TASK BRIEF :: Search the listing for "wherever" and copy every line where it appears.

INFORMATION GIVEN ::

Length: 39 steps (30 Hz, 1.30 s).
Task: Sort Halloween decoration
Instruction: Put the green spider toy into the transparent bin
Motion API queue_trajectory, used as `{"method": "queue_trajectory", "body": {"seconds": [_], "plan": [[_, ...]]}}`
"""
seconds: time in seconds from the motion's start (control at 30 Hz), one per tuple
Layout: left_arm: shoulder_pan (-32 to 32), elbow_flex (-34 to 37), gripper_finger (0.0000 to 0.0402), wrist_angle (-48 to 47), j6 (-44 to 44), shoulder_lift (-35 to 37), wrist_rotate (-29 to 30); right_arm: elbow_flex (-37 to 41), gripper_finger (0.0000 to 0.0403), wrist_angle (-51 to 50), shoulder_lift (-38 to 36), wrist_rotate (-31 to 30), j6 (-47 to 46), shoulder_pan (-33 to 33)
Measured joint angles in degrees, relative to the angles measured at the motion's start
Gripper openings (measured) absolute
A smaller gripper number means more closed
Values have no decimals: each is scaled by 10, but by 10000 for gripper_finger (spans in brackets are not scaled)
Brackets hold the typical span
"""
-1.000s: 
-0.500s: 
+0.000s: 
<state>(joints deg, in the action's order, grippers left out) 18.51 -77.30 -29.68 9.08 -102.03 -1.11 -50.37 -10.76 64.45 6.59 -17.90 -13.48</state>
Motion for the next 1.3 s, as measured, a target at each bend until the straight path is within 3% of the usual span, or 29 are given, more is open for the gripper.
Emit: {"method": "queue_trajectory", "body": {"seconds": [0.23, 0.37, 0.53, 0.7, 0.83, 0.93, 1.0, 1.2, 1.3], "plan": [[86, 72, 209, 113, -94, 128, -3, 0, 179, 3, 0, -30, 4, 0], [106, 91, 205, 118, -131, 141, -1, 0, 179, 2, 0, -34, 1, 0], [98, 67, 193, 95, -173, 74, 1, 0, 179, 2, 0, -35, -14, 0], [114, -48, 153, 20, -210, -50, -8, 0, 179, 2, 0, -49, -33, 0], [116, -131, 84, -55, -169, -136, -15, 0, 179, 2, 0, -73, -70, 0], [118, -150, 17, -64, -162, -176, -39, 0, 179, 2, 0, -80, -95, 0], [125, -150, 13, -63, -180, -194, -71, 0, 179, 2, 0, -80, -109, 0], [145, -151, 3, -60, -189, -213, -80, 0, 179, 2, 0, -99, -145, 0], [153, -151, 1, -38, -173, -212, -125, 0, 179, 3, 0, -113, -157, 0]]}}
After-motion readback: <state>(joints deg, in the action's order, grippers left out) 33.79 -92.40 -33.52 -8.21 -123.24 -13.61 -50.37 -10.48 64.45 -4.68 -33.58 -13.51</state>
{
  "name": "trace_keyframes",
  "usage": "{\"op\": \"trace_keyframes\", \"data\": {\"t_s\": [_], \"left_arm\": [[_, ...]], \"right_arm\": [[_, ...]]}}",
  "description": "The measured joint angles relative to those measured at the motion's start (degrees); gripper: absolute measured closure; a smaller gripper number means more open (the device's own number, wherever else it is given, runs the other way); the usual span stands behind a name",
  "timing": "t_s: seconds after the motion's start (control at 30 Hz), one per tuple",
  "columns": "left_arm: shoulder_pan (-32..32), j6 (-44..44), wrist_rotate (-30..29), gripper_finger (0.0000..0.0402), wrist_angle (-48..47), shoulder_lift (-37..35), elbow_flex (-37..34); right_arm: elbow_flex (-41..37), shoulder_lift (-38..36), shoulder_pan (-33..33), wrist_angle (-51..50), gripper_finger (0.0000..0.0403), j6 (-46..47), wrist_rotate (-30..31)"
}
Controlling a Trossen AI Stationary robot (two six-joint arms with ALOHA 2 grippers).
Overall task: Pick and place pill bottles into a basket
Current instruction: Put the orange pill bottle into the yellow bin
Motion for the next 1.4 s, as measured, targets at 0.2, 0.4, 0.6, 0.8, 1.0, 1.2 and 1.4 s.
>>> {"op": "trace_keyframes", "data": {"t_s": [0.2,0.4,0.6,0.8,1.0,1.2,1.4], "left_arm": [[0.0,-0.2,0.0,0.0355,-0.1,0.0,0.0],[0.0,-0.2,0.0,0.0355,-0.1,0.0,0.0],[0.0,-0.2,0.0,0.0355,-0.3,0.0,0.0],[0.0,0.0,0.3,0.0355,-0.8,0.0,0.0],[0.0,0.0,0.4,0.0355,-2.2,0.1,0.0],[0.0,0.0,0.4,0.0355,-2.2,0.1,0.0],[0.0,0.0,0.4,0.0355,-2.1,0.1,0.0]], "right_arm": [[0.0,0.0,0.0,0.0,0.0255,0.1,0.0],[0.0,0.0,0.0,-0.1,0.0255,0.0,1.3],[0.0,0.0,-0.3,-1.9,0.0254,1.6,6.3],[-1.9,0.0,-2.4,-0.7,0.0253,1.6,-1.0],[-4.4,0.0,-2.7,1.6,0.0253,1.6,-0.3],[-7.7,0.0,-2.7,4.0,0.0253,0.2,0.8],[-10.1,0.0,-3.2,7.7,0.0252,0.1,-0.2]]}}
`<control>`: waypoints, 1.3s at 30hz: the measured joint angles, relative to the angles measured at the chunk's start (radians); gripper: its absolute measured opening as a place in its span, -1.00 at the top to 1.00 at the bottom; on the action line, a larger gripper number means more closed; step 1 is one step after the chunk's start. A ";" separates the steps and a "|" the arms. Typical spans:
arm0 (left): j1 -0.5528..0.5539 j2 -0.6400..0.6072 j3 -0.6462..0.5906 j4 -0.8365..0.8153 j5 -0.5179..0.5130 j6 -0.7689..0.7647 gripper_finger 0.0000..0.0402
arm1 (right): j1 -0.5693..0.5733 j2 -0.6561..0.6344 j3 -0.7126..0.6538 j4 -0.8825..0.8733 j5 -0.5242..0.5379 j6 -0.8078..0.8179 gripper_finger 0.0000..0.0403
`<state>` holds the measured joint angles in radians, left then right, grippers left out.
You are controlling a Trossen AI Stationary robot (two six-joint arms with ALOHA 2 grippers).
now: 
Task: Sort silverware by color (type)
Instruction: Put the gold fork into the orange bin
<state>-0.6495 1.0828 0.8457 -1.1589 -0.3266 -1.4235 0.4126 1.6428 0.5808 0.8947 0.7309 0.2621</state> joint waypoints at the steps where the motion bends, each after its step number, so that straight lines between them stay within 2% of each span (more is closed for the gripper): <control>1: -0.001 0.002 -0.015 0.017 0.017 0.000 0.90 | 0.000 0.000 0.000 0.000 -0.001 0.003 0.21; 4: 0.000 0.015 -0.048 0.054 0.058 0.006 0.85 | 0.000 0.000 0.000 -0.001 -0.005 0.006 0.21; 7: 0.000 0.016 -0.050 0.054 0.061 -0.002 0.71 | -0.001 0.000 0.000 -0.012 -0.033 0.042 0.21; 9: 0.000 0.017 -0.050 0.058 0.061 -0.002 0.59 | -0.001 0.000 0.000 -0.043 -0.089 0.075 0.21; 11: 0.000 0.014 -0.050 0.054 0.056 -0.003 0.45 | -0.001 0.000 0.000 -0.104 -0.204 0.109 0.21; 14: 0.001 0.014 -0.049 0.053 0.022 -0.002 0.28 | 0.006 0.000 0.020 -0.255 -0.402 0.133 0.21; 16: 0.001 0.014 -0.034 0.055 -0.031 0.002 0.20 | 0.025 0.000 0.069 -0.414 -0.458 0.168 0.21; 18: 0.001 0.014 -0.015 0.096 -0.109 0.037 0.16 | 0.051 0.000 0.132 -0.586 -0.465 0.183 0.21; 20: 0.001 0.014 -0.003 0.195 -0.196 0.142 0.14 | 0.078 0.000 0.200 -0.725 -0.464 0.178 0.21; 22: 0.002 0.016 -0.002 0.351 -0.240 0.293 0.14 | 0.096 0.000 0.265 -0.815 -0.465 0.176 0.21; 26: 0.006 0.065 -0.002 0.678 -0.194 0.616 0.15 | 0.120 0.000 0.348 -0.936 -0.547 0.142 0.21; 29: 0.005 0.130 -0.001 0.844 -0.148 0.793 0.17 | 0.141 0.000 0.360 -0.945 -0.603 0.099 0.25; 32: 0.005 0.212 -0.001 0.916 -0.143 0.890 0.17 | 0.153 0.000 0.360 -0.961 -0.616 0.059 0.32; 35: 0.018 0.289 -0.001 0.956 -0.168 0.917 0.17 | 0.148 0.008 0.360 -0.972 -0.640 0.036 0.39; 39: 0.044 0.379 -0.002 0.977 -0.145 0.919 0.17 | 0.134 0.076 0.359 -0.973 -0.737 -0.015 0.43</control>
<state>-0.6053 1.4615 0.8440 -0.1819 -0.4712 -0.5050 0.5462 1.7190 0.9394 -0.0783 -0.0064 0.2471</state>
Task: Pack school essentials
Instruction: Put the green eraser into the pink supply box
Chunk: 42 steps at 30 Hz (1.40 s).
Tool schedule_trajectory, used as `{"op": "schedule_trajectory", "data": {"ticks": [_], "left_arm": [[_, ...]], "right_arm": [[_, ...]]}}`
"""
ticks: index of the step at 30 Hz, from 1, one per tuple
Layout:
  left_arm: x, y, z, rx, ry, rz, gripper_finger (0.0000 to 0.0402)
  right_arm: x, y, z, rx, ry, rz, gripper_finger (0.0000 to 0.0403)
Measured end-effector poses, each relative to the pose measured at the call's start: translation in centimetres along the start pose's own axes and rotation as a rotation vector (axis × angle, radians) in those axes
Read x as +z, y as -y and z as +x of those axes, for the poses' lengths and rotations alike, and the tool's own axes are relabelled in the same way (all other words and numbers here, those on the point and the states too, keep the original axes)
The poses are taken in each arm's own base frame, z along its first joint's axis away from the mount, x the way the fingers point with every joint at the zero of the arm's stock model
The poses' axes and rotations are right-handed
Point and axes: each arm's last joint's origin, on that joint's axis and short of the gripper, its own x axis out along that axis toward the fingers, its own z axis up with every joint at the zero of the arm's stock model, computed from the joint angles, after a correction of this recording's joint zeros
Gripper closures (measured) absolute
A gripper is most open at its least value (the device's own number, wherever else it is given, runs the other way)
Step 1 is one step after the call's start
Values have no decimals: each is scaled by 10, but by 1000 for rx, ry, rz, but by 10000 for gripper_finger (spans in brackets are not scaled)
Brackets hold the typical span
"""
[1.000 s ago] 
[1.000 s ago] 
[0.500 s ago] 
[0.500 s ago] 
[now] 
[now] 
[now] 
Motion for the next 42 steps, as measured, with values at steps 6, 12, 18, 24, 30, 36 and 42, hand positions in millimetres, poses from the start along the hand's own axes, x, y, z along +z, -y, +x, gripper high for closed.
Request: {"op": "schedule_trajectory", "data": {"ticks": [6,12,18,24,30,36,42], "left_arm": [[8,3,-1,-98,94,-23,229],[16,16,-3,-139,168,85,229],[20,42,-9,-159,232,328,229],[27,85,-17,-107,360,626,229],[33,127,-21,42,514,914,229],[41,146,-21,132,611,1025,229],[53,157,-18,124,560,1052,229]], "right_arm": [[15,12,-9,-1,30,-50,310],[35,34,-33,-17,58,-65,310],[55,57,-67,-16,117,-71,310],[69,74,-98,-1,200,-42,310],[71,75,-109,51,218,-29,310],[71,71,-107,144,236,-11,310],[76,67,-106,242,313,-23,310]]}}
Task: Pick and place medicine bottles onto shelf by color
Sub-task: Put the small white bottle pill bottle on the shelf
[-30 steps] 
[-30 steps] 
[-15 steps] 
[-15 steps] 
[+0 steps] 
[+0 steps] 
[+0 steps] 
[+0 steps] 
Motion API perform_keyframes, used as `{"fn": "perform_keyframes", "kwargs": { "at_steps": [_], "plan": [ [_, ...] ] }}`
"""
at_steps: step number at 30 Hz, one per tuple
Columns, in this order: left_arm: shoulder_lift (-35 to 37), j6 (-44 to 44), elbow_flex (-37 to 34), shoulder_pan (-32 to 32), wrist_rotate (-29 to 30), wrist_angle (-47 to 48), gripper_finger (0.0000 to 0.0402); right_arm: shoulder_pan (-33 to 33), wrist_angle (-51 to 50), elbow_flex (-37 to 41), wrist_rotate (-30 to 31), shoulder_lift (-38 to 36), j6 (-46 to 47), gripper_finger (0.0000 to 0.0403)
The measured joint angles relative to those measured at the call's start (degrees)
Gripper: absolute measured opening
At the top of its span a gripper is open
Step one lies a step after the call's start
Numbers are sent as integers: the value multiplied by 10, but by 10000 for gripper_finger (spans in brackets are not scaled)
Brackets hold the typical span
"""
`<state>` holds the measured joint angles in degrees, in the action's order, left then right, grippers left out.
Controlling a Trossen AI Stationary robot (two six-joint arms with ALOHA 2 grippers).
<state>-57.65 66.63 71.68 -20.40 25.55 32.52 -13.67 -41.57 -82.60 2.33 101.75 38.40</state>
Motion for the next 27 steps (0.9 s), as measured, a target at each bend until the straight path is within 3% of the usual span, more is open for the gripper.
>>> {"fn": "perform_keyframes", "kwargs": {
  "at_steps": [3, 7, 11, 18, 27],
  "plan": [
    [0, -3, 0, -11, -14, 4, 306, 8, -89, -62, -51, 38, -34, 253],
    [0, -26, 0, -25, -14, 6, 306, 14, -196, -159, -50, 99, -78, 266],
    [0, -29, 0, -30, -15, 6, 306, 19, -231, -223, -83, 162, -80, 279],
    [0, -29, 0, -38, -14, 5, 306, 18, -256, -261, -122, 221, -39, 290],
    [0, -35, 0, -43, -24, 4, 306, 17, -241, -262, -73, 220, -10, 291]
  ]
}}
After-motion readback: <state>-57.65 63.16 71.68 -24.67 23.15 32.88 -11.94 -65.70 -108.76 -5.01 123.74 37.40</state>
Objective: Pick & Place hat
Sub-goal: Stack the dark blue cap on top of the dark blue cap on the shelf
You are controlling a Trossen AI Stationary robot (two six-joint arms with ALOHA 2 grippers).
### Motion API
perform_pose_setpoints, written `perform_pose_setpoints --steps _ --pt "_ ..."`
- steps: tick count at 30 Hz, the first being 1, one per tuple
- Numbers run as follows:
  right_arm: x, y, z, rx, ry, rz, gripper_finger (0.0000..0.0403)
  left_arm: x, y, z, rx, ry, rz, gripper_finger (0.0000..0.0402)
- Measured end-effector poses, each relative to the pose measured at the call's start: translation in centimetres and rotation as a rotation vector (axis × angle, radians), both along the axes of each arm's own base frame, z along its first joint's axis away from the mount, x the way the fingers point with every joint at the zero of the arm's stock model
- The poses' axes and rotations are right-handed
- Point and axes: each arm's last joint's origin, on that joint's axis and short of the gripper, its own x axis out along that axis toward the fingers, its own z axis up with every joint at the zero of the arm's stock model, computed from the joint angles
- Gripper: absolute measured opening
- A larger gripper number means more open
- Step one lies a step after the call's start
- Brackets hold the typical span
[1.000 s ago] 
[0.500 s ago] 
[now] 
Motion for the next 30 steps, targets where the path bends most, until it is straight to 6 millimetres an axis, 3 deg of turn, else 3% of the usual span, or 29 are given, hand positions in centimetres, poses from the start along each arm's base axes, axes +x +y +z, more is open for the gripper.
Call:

COMPLETED EXERCISE ::
  "description": "The measured joint angles relative to those measured at the motion's start (degrees); gripper: absolute measured closure; a smaller gripper number means more open (the device's own number, wherever else it is given, runs the other way); the usual span stands behind a name",
A gripper is most open at its least value (the device's own number, wherever else it is given, runs the other way)

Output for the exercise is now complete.